5/12/2015

Celebrating What Is Best In Science Fiction: Foundation

Over the past month we here in the Sad Puppies Revolutionary Vanguard Party Ministry of Truth have received a number of questions about which classic works of SF do and don't exemplify the goals of the Party. While our cohort John Z. Upjohn has done a fantastic job identifying SJW-infused works, we do not wish to present ourselves as wholly negative, so today we're going to talk about one of the all time great works of SF, a classic of yesteryear which could never win a Hugo today.

Yes, Isaac Asimov's Foundation.

This is of course a story about a group of intellectually superior men -- and only men -- who set about to seize the galaxy from the effete and liberal Galactic Empire. It's a daring plan that requires subtle ground work and will take centuries to realize, not unlike our current project to wrest control of fandom from the Nielsen Hayden clique.

The parallel is made clear in the opening chapter, set on the city-planet of Trantor, capital of the empire. The Trantorians are all elitist snobs who see themselves as superior to the provincials who populate the rest of the galaxy, even though it's clear that Trantor wouldn't be able to survive without constant food shipments from agrarian worlds. It would be anachronistic to impose modern controversies on the story, but no doubt Trantorians see the rest of the galaxy as a bunch of inbred, racist hicks whose opinions should be ignored. Certainly that's the case for Hari Seldon, a brilliant scientist who has proven mathematically that the Empire has become too soft and liberal to survive -- that the vast welfare state the Imperial government has built up will soon go bankrupt, thus proving how misguided liberal policies are. The hardiest outlying regions will quickly secede and attempt to save their economies, but the suckling class the Empire has fostered with their welfare programs will put demands on the new governments which they'll be unable to meet, and things will dissolve into ten-thousand years of anarchy.
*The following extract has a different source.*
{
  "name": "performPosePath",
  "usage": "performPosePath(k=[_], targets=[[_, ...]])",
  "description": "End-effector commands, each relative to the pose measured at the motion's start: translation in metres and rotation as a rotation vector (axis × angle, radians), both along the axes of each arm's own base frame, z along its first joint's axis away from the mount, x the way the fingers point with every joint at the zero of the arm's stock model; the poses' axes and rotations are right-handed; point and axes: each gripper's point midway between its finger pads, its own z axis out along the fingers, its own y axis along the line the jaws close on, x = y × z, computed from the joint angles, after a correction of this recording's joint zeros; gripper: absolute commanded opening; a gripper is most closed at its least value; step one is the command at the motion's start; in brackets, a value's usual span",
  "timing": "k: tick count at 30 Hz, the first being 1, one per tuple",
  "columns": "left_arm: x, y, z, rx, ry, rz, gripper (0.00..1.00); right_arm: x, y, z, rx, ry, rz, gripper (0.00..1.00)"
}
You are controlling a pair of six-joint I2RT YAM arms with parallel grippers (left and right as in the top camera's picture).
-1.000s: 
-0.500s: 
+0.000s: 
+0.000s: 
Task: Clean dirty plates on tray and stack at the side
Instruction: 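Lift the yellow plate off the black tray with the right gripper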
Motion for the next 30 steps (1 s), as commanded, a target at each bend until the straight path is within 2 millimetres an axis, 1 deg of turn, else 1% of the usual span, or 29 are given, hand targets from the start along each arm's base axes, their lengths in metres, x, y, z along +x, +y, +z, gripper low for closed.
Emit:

But Seldon has a plan. By placing a colony on a small, uninhabited planet way out on the edge of the galaxy (AKA, flyover country), he will plant a seed that will grow into a new and better Empire. His mathematically proven outline for this is known as the Seldon Plan, but it's clearly Manifest Destiny. The new Empire will spread forth, conquering the backwards, liberal planets that have fallen on hard times, and lift them into a new enlightenment.

Where modern SJW authors would call this "colonialism" and be appalled by the Foundation's manipulation of primitive and backwards cultures, Asimov celebrates it as the natural course of things which can never be questioned. He doesn't diddle around, lamenting how the Foundation crushes the local cultures and remakes them in a manner convenient to their expansion. No, he recognizes that the superior culture should be able to impose upon less developed ones, raising them up over many years but receiving economic benefits in the meantime. This is a fine, noble relationship of the sort Kipling celebrated in "The White Man's Burden," but which SJWs today repudiate. Instead they claim that this sort of imperialism is shameful and exploitative. They refuse to see that it's in the long-term benefit of everyone involved. They're more concerned with the primitive cultures being destroyed than the economic benefits that will eventually accrue to the people.

Reading Foundation, one cannot help but realize that if Isaac Asimov were alive today, he'd be a proud supporter of the Sad Puppies movement. He wouldn't shy away from the necessity of America helping countries like Iraq and Afghanistan escape barbarism, and he wouldn't condemn the books that acknowledge and celebrate those noble endeavors.

When SJWs turn their backs on one of the greatest SF authors to ever live, you know their vision for the genre is not one that will be embraced by the rest of fandom.

8 comments:

  1. I disagree, I believe Isaac Asimov would be a sjw if he was like under forty he would be nuetral he support did supported equal rights and pinched their butts too.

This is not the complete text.